Regarding claim 1, Ginzburg teaches an apparatus (Ginzburg, figure 1, 100) comprising: matrix operations circuitry (Ginzburg, figure 1, execution unit 136, [0030] the execution unit 136 performs the operation) to execute one or more decoded matrix operation instructions (Ginzburg, figure 1 decoder 128. [0027-0028] Figure 2, decoder 128 receives a matrix operation instructions from cache and decodes the instruction) on data stored in two-dimensional data structures (Ginzburg figures 3, 5 provides example of a 4x4 matrix data and 4x4 matrix B [0035] execution unit 136 is a matrix multiply add unit perform the 2D matrix multiply add operation on data elements stored in registers); and storage to store the two-dimensional data structures according to a configuration, the configuration to at least describe a number of rows and columns per two-dimensional data structure (Ginzburg, figure 3, 5 shows the memory and register [i.e. storage] to store at least the matrix A and matrix B. [0031-0032,0035,0038] register file unit 134 stores the matrix vectors from respective source registers. Figures 3-6, in an m by m matrix operation, storage location is loaded with a first vector representing an m by m matrix (A) of data element in a row ordered format, and second storage location to loaded with a second vector representing an m by m matrix (B) of data elements in a column ordered format, storing mxm matrices A and B in row ordered format and column ordered format [i.e. a configuration describes a number of rows and columns].  Thus, the storage stores the two-dimensional data structures according to a configuration that describes a number of rows and a number of columns, in this case would be 4 rows and 4 columns).

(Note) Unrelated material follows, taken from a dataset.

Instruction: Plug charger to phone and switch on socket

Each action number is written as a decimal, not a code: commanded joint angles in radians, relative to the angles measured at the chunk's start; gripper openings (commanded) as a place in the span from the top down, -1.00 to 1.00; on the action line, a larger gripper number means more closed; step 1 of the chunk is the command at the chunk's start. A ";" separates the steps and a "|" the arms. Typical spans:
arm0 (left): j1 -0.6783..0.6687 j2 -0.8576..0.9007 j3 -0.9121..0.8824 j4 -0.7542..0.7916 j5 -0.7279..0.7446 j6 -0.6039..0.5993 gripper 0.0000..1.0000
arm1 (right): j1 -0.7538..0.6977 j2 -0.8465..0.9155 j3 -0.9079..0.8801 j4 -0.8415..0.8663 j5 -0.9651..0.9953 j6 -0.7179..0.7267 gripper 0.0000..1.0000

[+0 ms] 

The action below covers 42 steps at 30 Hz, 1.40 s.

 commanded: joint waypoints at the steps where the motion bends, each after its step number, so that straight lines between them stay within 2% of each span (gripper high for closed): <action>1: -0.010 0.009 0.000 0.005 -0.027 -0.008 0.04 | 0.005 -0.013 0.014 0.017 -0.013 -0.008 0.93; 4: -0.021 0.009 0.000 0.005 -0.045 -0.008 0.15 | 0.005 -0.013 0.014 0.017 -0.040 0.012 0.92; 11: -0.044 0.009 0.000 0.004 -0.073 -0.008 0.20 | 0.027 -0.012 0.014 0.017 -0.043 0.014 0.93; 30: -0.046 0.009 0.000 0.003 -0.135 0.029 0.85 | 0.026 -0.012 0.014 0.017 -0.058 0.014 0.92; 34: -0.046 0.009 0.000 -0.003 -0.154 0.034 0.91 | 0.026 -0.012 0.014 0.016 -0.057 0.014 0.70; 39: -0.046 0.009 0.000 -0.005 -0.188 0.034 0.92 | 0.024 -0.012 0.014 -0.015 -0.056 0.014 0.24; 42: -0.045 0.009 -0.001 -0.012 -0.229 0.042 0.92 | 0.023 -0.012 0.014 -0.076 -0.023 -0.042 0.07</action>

Regarding claim 2, Ginzburg teaches the apparatus of claim 1, wherein the storage is a plurality of packed data registers and the two-dimensional data structures are overlaid on at least a subset of the plurality of packed data registers (Ginzburg, [0024] register filed unit 134 includes a plurality of registers. figure 3 illustrates the matrix A is stored in the register. [0038] mxm matrix (A) is loaded into first storage location, and mxm matrix (B) is loaded into second storage location).

Regarding claim 3, Ginzburg teaches The apparatus of claim 1, wherein the storage is a plurality of packed data registers and memory, and the two-dimensional data structures are overlaid on at least a subset of the plurality of packed data registers and memory (Ginzburg, [0024] register filed unit 134 includes a plurality of registers. Figure 3 illustrates the matrix A is stored in the register and memory. [0031] data elements are stored in memory and loaded into registers. [0038] mxm matrix (A) is loaded into first storage location, and mxm matrix (B) is loaded into second storage location).

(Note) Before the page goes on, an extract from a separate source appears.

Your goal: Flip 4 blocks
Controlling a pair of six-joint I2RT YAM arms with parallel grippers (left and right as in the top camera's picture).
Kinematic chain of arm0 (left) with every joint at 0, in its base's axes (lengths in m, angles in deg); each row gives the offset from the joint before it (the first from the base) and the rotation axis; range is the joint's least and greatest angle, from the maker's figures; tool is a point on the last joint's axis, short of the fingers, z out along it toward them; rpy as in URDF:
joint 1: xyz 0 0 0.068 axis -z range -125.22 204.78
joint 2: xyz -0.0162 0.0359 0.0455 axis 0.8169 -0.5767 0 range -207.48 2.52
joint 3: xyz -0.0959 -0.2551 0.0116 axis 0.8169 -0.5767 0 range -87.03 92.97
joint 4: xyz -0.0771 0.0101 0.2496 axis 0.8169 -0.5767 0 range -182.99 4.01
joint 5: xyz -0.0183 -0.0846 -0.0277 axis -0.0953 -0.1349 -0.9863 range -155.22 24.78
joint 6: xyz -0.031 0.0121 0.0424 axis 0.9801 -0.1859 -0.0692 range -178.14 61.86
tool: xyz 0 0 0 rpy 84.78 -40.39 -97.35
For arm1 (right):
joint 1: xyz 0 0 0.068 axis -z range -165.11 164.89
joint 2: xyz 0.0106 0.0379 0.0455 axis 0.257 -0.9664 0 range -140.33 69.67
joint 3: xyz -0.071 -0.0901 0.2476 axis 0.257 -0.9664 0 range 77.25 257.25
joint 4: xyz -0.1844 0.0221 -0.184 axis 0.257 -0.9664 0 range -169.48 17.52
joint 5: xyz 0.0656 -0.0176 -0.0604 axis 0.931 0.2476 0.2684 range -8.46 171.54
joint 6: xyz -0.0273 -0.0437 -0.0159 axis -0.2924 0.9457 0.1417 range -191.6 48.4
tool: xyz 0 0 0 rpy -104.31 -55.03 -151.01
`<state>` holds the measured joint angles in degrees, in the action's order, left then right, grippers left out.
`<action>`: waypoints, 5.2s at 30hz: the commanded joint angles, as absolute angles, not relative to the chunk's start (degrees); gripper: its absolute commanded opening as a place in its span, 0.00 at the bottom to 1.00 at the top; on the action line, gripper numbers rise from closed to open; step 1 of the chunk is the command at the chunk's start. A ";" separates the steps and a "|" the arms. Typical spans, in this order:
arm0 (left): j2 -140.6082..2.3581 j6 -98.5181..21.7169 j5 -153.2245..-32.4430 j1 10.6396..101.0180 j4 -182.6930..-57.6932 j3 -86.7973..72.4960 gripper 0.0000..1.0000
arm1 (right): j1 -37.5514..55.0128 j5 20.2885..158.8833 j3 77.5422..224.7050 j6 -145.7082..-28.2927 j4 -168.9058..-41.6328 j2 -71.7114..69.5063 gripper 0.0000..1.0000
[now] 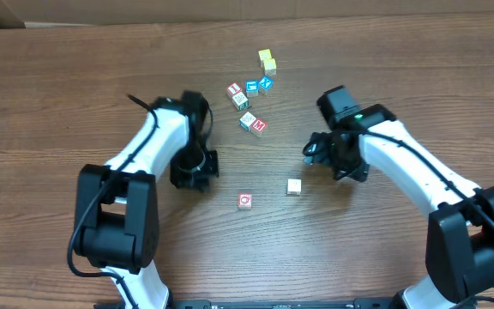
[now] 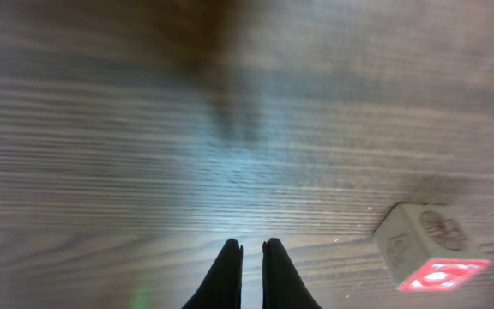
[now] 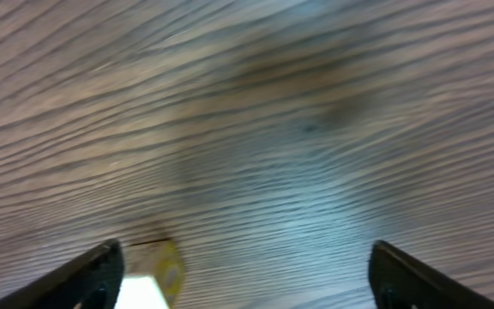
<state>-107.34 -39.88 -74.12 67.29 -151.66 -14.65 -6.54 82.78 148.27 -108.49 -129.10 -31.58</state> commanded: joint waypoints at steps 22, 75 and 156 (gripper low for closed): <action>-107.74 -35.42 -84.38 76.93 -139.77 -20.24 0.04 | -4.53 83.17 146.81 -105.62 -130.28 -29.77 1.00; -107.74 -34.13 -69.23 61.92 -130.67 -20.37 0.21 | -37.99 71.96 142.20 -135.30 -110.20 -28.19 0.72; -107.74 -34.13 -69.27 61.94 -125.36 -24.42 0.31 | -39.26 59.37 153.50 -126.17 -120.36 -41.51 0.34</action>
<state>-105.37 -34.41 -72.27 62.29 -125.27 -22.01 -39.47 61.58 152.25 -127.00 -120.23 -41.90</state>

Regarding claim 4, Ginzburg teaches the apparatus of claim 1, wherein the matrix operations circuitry is a plurality of chained fused multiply accumulate circuits (Ginzburg, figure 5-6 [0035-0037] the MMAU includes at least 4 identical sub-units, figure 6 illustrates the implementation of each sub unit as a chained FMA circuit).

Regarding claim 5, Ginzburg teaches the apparatus of claim 4, wherein each of the chained fused multiply accumulate circuits is to include storage for a portion of a two-dimensional data structure that the fused multiply accumulate circuit is to operate on (Ginzburg, figure 5 [0036-0037] illustrates that each sub-unit [i.e. chained fused multiply accumulate circuit] includes storage to store a row of matrix A and a column of matrix B).

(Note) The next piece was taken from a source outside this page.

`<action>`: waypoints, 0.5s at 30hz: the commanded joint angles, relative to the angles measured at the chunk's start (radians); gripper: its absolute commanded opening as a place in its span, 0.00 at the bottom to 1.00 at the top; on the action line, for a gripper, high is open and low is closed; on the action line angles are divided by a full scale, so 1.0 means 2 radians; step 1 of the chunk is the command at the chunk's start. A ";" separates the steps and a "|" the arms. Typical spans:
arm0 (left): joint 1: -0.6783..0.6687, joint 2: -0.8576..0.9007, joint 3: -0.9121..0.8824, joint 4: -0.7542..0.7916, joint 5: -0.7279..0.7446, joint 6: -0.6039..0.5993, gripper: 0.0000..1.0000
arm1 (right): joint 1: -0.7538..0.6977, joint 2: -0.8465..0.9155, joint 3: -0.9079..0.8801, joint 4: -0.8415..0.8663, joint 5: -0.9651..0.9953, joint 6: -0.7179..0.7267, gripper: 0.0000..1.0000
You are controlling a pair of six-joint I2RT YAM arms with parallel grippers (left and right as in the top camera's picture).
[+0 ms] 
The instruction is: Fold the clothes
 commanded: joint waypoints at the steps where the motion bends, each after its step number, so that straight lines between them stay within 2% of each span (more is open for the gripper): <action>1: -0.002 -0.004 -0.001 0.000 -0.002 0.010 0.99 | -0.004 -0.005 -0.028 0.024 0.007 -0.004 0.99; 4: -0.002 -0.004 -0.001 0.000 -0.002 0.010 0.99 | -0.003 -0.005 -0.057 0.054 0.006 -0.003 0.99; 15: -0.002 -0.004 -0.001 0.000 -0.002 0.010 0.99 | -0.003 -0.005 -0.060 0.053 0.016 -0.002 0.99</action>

Regarding claim 6, Ginzburg teaches the apparatus of claim 1, wherein the matrix operations circuitry supports element matrix multiply, subtract, and add instructions (Ginzburg, figure 5-6 [0035-0037] describes the unit for performing matrix multiply-add instruction. Note that MMAU performs addition operation and subtraction is performed by addition of negative values. [0019, 0031] describes that the element value are represented in 322 bit floating point number, and floating point includes a sign bit, which means that data element could be negative or positive. Thus, the MMAU supports subtraction operation).

Regarding claim 7, Ginzburg teaches the apparatus of claim 1, wherein the matrix operations circuitry supports dot product and multiply accumulate operations (Ginzburg, [0036] each sub unit multiplies each row of matrix A and column of matrix B to generate a corresponding row of dot products. A multiply add operation is performed to add the resultant dot product to a corresponding data element in matrix C).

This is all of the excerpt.